§ Problem to solve: Retype the full listing without altering anything.
= = = = =
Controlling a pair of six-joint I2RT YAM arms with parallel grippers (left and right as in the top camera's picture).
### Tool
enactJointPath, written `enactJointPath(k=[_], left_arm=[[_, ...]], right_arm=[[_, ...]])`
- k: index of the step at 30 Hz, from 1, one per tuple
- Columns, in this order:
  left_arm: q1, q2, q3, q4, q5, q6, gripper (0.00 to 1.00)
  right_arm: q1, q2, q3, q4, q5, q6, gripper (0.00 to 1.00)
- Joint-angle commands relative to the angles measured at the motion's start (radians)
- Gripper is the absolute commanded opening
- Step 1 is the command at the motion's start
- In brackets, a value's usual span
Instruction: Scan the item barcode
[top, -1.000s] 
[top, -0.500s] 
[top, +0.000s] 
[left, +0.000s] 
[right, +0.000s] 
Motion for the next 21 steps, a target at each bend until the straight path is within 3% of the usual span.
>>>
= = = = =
§ Problem solution:
Controlling a pair of six-joint I2RT YAM arms with parallel grippers (left and right as in the top camera's picture).
### Tool
enactJointPath, written `enactJointPath(k=[_], left_arm=[[_, ...]], right_arm=[[_, ...]])`
- k: index of the step at 30 Hz, from 1, one per tuple
- Columns, in this order:
  left_arm: q1, q2, q3, q4, q5, q6, gripper (0.00 to 1.00)
  right_arm: q1, q2, q3, q4, q5, q6, gripper (0.00 to 1.00)
- Joint-angle commands relative to the angles measured at the motion's start (radians)
- Gripper is the absolute commanded opening
- Step 1 is the command at the motion's start
- In brackets, a value's usual span
Instruction: Scan the item barcode
[top, -1.000s] 
[top, -0.500s] 
[top, +0.000s] 
[left, +0.000s] 
[right, +0.000s] 
Motion for the next 21 steps, a target at each bend until the straight path is within 3% of the usual span.
>>>

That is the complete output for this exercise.